Недвижимый Зворыгин смотрел на клокочущий серый пожар, на несметные блюдца, мишени, поражаемые непрерывными стеклянистыми трассами, и внимал бормотанию двоих – старожила майора Ершова и седого комдива Ощепкова.
– Они тут обустроили все капитально. Собирали нас по лагерям, выковыривали изо всей массы пленных, как из булки изюм. У кого голубые петлицы, унты, шлемофон, все такое. Я ж зимою был сбит, под Ростовом. Шаг из строя, кто летчик. Вам будут созданы особые условия, кормушка. И вы знаете, вышел, все вышли: вот он я, истребитель, бери. Я в Славуту попал, лагерь там, называли они его Гросс-лазарет. Только там не лечили, а наоборот. Медицинские опыты. Это уж не расскажешь. Мы ж потом выносили своих. От кадыка до паха вспорют – сердце видно, как оно трепыхает еще, а глаза уж совсем лубяные. И корежит всего, и вот знаешь, что сам ты на очереди. Руки-ноги отпиленные, причиндалы мужские в тазу. И питание было, конечно, под стать – дие-ти-ческое. Доходили на этой мякине. Сознаюсь вам, Семен Поликарпович: страх. Да и даже не страх. Не хочу такой смерти! Кабы сразу влепили в лобешник или там самому котелок расколоть – да с великою радостью! Но мы слабые были такие, что и рук на себя не наложишь. А тут вдруг такая возможность… Даже были такие, кто под летчиков красились, дуры, лишь бы в рай этот самый попасть, из судьбы своей выбежать, смерти голодной. Был со мной там танкист. Бьет себя кулаками: летун!
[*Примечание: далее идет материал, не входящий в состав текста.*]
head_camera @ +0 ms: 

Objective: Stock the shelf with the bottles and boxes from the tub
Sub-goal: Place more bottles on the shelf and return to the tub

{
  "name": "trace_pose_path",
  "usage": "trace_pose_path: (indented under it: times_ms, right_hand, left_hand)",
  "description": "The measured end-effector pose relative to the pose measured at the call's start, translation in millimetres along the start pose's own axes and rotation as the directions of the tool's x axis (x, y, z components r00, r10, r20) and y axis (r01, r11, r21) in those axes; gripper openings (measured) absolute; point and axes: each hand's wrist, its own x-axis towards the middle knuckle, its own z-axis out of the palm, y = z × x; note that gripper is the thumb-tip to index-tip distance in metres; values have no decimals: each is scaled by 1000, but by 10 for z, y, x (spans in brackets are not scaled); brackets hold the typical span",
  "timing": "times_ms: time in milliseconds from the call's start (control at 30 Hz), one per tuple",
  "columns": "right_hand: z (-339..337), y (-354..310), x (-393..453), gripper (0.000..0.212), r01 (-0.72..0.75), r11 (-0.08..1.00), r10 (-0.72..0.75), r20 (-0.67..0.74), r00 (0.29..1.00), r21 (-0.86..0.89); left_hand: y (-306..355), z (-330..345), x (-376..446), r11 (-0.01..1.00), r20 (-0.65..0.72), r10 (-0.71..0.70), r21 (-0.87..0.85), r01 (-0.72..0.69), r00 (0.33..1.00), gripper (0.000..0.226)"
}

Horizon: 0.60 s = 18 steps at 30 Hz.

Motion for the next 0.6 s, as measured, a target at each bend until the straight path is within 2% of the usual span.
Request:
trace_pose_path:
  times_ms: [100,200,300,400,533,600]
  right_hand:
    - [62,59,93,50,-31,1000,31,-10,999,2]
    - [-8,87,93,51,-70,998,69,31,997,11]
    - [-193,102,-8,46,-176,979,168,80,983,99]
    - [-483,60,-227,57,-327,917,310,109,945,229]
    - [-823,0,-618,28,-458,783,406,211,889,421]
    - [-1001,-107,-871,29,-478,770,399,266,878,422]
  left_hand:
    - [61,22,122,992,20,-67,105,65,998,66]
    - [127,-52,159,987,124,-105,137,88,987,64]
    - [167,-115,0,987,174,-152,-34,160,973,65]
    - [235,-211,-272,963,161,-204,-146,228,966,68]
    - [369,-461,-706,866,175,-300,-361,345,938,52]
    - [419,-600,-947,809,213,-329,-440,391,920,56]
Но ариец-то – классный, кто отсев производит, и вопрос ему в лоб: «А скажи-ка мне время твоего виража?» Тот моргалки и выкатил: «Ну, минуты, мабуть, полторы». Немец хвать пистолет и в лобешник ему за обман высшей расы. А кого прям со стропов снимали, с берез – тут уж ясно: в небесах обгорел человек. Мы, конечно, не знали, что ждет нас. Место выбрали в плане погодных условий, конечно, – круглый год считай, ведро, вот такого дождя еще выпроси. Безнадежное летное небо, – говорил коренастый, с острым коршуньим носом, долгожитель барака Ершов – тот самый человек, который в первый день предложил им устраиваться на лежанках убитых. Взгляд его был неломок и строг, в жестких выпуклых зеленоватых глазах жил холодный и ясный, ничем не разжиженный ум, который не видел иного исхода, чем жизнь в этом небе, пока не домучат. – Говорят, Регенсбург. Как у вас с географией? Где мы? От конвойных солдат часто слышим: «Бавария».